The search algorithm used in AutoDock is not just looking at one possible solution of one candidate drug molecule (ligand) but is actually evaluating many possible solutions at once. The spheres show places where the best drug molecule to HIV-1 protease dockings have been calculated and the color shows how good they are.
AutoDock is trying to find the best way that the current ligand, the one your agent has downloaded, can fit together with the target HIV-1 protease. You can think of the ideal drug we are trying to find as a "key," and the HIV-1 protease as a "lock." Unlike keys in the real world, however, many drug molecules bend to change shape. In this respect, molecules are like a dancer's body; the same body is able to adopt many different poses and shapes. Unfortunately, we do not know what shape a candidate drug will adopt until we try millions of different possibilities and then select the best one.
To find the best fit, we are using an algorithm. An algorithm is just a recipe, a list of ingredients and instructions on how to do or make something. We are actually applying the principles of evolution in our search algorithm to find the best way that our candidate drug molecule would best fit together with the target, HIV-1 protease. Like evolution in the real world, we have a "population" of possible solutions to the problem.

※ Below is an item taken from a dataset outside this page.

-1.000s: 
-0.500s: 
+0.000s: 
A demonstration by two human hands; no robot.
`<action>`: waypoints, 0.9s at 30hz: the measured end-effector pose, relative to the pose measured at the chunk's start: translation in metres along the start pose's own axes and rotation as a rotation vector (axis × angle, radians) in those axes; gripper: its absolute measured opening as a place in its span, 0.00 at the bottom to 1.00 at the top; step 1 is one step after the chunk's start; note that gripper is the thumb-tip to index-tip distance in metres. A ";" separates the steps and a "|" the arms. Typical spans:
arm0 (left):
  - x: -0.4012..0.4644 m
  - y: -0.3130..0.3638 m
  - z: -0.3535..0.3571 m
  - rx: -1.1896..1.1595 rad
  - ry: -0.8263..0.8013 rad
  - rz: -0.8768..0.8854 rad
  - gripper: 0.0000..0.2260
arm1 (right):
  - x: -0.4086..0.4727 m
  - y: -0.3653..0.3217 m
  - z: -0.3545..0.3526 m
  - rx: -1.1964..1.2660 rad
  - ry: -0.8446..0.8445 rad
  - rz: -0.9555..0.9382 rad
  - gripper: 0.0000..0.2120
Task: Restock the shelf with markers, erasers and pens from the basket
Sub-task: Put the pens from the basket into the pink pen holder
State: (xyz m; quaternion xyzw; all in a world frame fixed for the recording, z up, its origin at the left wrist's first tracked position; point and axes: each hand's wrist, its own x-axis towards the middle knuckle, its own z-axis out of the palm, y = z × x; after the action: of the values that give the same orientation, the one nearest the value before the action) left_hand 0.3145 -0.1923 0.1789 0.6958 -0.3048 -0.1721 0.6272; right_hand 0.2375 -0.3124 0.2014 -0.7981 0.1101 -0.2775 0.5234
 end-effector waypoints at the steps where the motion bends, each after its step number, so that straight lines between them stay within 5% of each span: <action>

This is what you are seeing when you look at the different colored spheres dotted around the white ribbon diagram. The colors correspond to the same colors of the crosses in panel B. Those representing more negative energy are considered better dockings. AutoDock uses a representation for each of these ligand dockings that says where the ligand's center is, what its orientation is, and what shape it has currently adopted. AutoDock applies genetic operations on the representations of random pairs of ligand shapes to generate two new representations and hence potentially better solutions. You can see how well AutoDock is doing by looking at the graph in panel C.